まずは教員が詩の題名を書かずに、黒板に次の詩を黙々と書いていきます。
「はやくちうた」
川崎洋
ブリの群れのビリのブリ
このネコはこの子ネコの母ネコ
片目つぶるカタツムリ
なま肉なまハムなまラーメン
父さんトマトまとめて十買った
おでんと都電はぜんぜんちがう
塩焼きむし焼きつけ焼きすき焼き
寝ぞう悪い象もいれば寝ぞういい象もいる
親カモシカのあとから子カモシカ
だぢづでどのさかさはどでづぢだ
教員が説明をしなくても、子どもたちは詩をどんどん読み始めます。「むずかしい」「早口ことばになっている」という声が子どもたちから聞こえてくるはずです。そうしたら次のように尋ねてみましょう。
発問1 この詩の題名は何という題名だと思いますか。
おそらく子どもたちはこのような回答をするのではないでしょうか。
・はやくちことば
・はやくちのうた
一通り子供たちが言い終わったのを見計らって、この詩の題名が「はやくちうた」といい、作者は川崎洋さんであることを説明しましょう。
指示1 「はやくちうた」を一行ずつ読みましょう。
一行ずつ順番に読んでいきます。早く読みなさいと言わなくても、自然と子どもたちの読みが早くなるはずです。一通り読み終えたところで、今度は通しで読むことにしてみましょう。

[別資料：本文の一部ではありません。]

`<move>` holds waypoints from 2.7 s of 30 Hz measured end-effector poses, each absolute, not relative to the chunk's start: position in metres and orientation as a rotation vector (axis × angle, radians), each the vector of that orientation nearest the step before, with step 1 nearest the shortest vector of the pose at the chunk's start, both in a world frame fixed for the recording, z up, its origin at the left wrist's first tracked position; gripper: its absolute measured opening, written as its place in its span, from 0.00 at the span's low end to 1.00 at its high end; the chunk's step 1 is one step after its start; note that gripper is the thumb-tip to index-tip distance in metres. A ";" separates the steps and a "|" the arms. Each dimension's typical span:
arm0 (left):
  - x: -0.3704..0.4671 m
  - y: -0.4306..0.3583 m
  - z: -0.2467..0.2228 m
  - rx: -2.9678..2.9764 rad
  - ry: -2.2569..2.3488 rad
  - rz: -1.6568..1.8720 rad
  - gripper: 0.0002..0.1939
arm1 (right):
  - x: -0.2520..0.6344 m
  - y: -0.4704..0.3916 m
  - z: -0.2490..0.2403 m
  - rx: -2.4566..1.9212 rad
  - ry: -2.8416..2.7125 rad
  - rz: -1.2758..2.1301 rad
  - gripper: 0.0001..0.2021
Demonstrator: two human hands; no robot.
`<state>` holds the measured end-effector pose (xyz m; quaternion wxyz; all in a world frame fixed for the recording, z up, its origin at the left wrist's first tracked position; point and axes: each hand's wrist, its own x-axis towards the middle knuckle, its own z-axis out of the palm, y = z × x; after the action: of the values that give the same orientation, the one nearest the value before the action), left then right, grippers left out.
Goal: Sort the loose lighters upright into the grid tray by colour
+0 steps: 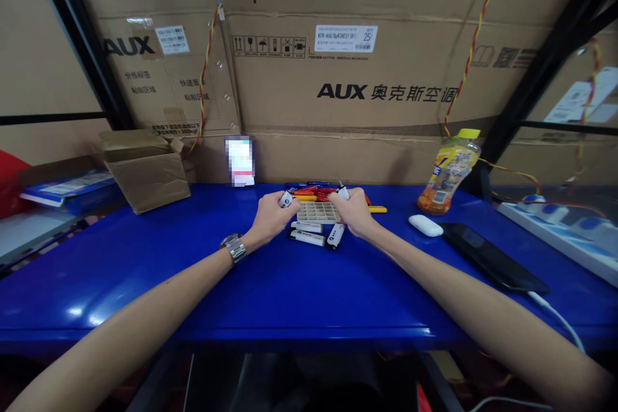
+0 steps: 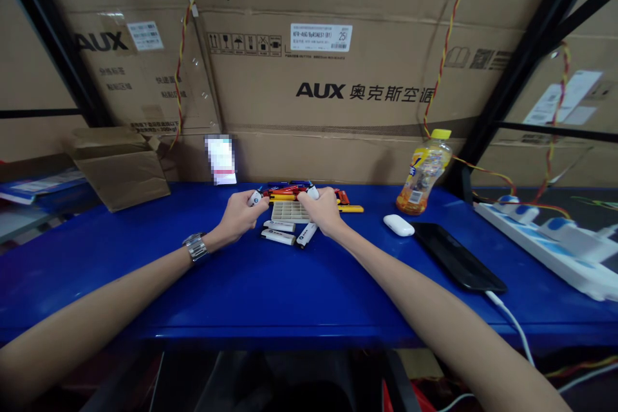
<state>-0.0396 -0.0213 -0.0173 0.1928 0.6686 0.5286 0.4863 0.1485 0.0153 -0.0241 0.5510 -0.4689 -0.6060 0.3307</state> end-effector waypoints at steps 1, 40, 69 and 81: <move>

指示2 全員起立。はやくちうたを読みます。途中でつっかえたり、間違えたりしてしまったら、座りましょう。
途中で座る子はほとんどなく全員が最後まで読んでいるはずです。教室全体がだんだん興奮状態になります。こんどは、隣の席の子と二人一組にしてみましょう。
指示3 隣の席の子と、二人一組になります。一人が読んでいる間、もう一人がちゃんと言えているかどうか聞いてください。途中でつっかえたり間違えたりしたら、相手の肩をぽんと叩きます。
隣同士で頭を寄せ合あい、お互いの声を聞かせましょう。子どもたちは何とも楽しそうな表情をしているはずです。つぎに、班ごとで読むことにしましょう。
指示4 こんどは班ごとで読んでいきます。一人1行ずつ順番に読んでいきます。最後まで読み終わったら、元気よく「はい」って手を挙げてください。
班ごとで読ませることで子どもたちは競いあいながら群読を行い、大興奮のはずです。全員が机の上に登っている班もありました。一番の班が決まったら、第2回戦は少しハンディをつけることにしましょう。一番を取った班は、最初の題を2回繰り返すように指示します。勝てば勝つほど読む量は増えるという仕組みです。
3 プロフィール
静岡県教育サークル シリウス
1984年創立。
「理論より実践を語る」「子どもの事実で語る」「小さな事実から大きな結論を導かない」これがサークルの主な柱です。
最近では、技術だけではない理論の大切さも感じています。それは「子どもをよくみる」という誰もがしている当たり前のことでした。思想、信条関係なし。「子どもにとってより価値ある教師になりたい」という願いだけを共有しています。
4 書籍のご紹介
「教室掲示 レイアウトアイデア事典」(明治図書2014/2/21発売)
「学級&授業ゲームアイデア事典」(2014/7/25発売)
「係活動システム&アイデア事典」(2015/2/27発売)
「学級開きルール&アイデア事典」(2015/3/12発売)
5 編集後記
「はやくちうた」のような文章を用いることで、間違えないように早く読もうという気持ちや、他の班よりも早く読みたいという気持ちが生まれ、クラス全員が夢中で群読に取り組めると思います。群読によって言語に楽しみながら触れることができると思いますので、ぜひ授業に取り入れてみてください。